■ How to complete this task
Reproduce the opening lines of the records exactly, please, stopping after the line that contains "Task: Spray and".

■ Given records
▶
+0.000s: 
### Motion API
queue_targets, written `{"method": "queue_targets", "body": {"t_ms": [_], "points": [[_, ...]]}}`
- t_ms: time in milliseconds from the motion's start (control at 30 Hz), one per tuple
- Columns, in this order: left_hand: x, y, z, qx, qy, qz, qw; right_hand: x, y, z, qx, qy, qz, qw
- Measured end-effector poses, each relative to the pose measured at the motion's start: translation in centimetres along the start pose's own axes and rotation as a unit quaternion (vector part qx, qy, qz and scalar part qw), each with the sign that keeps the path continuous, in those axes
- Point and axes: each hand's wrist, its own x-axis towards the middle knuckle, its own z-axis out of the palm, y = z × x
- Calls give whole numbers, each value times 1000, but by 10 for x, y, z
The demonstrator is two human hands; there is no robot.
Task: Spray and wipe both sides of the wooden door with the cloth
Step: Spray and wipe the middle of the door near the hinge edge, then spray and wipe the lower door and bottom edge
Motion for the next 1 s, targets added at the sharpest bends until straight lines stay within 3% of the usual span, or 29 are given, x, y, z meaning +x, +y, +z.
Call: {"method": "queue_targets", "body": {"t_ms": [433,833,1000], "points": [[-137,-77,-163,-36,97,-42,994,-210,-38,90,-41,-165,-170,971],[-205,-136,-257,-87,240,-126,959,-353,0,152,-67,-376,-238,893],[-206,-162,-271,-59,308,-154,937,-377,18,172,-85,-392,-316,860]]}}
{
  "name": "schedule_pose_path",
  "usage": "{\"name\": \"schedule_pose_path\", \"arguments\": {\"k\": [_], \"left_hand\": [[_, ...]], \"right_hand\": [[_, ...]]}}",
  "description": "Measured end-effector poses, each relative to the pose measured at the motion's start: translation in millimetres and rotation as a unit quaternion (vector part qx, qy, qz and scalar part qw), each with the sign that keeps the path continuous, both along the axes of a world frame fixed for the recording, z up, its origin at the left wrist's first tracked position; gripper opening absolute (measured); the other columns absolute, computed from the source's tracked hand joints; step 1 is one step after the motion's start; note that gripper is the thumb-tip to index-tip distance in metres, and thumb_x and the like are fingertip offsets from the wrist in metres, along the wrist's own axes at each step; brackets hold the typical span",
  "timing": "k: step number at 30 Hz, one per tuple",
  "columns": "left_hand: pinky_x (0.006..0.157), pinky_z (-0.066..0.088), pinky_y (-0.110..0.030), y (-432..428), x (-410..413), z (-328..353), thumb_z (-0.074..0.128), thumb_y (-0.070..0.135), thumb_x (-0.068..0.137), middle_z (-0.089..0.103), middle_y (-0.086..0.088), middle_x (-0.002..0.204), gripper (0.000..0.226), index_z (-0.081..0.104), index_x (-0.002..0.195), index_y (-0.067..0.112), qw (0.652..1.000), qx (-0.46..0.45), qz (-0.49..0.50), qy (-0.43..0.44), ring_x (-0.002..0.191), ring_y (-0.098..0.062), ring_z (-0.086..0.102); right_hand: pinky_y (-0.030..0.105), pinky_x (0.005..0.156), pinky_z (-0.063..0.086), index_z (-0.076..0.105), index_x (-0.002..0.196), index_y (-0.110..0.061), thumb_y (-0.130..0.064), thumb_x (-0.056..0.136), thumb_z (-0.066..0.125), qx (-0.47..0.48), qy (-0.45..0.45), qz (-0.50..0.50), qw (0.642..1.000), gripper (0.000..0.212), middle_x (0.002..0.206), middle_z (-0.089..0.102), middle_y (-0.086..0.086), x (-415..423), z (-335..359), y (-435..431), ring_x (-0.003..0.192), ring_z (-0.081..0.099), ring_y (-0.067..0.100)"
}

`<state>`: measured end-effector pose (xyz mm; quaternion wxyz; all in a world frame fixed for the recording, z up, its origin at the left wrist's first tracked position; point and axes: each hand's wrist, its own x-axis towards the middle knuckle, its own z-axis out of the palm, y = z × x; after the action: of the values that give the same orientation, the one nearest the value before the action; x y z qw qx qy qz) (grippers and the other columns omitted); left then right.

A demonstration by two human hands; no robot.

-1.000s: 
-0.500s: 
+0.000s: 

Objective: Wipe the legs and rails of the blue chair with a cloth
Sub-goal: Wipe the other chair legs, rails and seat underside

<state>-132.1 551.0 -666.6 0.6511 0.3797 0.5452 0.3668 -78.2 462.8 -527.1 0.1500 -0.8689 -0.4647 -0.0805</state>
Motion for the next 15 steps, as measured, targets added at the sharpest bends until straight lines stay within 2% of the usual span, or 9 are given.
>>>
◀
■ Task output
+0.000s: 
### Motion API
queue_targets, written `{"method": "queue_targets", "body": {"t_ms": [_], "points": [[_, ...]]}}`
- t_ms: time in milliseconds from the motion's start (control at 30 Hz), one per tuple
- Columns, in this order: left_hand: x, y, z, qx, qy, qz, qw; right_hand: x, y, z, qx, qy, qz, qw
- Measured end-effector poses, each relative to the pose measured at the motion's start: translation in centimetres along the start pose's own axes and rotation as a unit quaternion (vector part qx, qy, qz and scalar part qw), each with the sign that keeps the path continuous, in those axes
- Point and axes: each hand's wrist, its own x-axis towards the middle knuckle, its own z-axis out of the palm, y = z × x
- Calls give whole numbers, each value times 1000, but by 10 for x, y, z
The demonstrator is two human hands; there is no robot.
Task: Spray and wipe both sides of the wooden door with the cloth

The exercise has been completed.